**Goal of the exercise**
Read the listing below and copy out every line that holds "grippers".

--- --- ---

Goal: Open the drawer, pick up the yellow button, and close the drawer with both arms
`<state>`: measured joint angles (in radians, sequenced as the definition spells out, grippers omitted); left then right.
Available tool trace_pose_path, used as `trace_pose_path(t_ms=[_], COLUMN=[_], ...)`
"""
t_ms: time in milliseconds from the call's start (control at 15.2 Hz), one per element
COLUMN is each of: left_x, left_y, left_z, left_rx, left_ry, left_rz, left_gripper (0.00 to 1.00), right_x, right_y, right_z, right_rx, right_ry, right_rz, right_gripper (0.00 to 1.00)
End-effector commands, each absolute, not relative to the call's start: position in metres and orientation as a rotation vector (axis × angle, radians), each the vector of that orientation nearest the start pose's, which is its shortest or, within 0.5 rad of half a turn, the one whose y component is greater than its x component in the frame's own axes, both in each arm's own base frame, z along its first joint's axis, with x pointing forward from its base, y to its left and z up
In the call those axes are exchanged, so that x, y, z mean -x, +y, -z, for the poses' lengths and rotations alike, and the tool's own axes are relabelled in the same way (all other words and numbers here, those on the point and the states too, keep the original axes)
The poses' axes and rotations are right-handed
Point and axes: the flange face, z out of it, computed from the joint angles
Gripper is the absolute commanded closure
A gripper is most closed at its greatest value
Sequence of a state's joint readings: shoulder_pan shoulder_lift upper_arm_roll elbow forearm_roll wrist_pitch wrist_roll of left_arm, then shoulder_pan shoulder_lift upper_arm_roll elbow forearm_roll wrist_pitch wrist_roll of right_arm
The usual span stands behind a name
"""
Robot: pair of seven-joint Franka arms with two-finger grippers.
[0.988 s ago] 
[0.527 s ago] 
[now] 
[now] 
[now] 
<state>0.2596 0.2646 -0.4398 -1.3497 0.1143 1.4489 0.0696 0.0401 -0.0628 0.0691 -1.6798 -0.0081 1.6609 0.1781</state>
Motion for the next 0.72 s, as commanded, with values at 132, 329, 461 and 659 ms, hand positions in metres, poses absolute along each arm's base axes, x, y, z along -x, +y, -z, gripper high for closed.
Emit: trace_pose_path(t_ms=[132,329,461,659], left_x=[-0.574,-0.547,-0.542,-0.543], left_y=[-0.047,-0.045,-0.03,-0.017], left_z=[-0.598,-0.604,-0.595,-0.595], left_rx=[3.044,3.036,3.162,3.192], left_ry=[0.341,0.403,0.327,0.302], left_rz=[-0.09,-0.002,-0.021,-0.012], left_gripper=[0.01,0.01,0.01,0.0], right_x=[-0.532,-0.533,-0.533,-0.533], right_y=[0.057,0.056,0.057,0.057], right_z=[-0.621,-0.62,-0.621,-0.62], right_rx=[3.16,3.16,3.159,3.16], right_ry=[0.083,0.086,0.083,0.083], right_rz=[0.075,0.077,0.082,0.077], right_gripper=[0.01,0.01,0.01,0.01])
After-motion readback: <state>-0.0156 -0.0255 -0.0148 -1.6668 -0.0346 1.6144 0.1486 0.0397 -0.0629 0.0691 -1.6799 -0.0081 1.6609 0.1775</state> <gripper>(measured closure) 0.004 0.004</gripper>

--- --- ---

**Written answer**
`<state>`: measured joint angles (in radians, sequenced as the definition spells out, grippers omitted); left then right.
Robot: pair of seven-joint Franka arms with two-finger grippers.

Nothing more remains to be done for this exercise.